Impact resistance the latest frontier in glove technology.
By David Miller

 

Have you ever noticed that all the meat on your hand is on the front side, while the back of the hand is skin and bones? Almost all the things you can do with your hands use the palm and fingers, while the back of the hand gets employed only when it is time to knock on a door or put up your dukes. When it comes to glove design, it is no wonder that it is the front of the glove that has received most of the attention.

Mechanical Risks
When work gloves first began to be performance rated, testing all focused on the front of the glove. The most closely followed glove properties traditionally have been resistance to abrasion, cuts and puncture. Many work gloves with high ratings in cut resistance or puncture are constructed in such a way that their awesome protective properties only apply to the palm and fingers; the backside of the glove often does not qualify for the cut or puncture rating that the glove displays. For many occupations such as sheet metal or glass installation, the dangers typically attack the protected parts of the glove. But other workers, such as a sorter in an MRF facility, are as likely to get injured in the back of the hand as the front.

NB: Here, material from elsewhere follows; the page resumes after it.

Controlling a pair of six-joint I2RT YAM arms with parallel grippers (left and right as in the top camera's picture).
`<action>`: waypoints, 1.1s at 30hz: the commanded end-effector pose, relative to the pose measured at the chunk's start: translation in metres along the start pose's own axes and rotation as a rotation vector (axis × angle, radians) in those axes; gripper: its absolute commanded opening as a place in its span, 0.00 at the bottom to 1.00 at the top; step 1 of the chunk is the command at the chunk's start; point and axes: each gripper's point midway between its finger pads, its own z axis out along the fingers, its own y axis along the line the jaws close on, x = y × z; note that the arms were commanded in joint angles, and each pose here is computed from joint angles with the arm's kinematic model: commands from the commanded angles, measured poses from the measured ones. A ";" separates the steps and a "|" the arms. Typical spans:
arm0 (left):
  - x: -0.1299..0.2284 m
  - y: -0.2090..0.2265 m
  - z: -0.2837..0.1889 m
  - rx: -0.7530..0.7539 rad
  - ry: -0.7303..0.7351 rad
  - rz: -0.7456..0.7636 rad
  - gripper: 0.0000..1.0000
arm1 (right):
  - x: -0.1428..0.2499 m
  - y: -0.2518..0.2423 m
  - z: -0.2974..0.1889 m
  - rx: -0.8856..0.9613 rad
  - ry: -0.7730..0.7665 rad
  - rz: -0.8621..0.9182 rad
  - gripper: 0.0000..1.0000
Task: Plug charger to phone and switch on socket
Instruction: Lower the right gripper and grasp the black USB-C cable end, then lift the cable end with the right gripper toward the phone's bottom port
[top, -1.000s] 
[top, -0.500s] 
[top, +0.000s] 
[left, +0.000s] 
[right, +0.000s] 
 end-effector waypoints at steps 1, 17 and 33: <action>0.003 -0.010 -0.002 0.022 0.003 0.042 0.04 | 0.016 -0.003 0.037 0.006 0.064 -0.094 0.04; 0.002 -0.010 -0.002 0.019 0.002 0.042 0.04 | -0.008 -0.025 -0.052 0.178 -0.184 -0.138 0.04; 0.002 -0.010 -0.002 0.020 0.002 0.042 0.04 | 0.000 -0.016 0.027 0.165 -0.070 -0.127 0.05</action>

I wrote about this more in-depth in a previous article (Fitting the Glove to the Task, Nov. 2016). Although cuts and punctures to the back of the hand are certainly an issue to take seriously, the number one mechanical risk facing the back of the hand for most workers is impact, and the attention of the industrial safety community has lately begun to focus on this as an important safety issue.

Impacts can be caused by a tool or other object unexpectedly striking your hand. Another source of impact could be a hand lifting a heavy object like a trash container, bumping the lip of the garbage truck hopper as the worker wrestles the container into position to dump it. The kinetic energy of the heavy container can transform a harmless bump into a serious hand injury when the hand is caught between 35 pounds of trash and the unyielding lip.
Mechanic’s gloves have traditionally featured dorsal padding to mitigate these mishaps. More recently, there has been a proliferation of work gloves of all pedigrees featuring bumpers on the back of the hand to add impact protection on top of whatever else the glove was designed to do. These bumpers are fashioned out of a variety of rubbery materials with differing degrees of effectiveness.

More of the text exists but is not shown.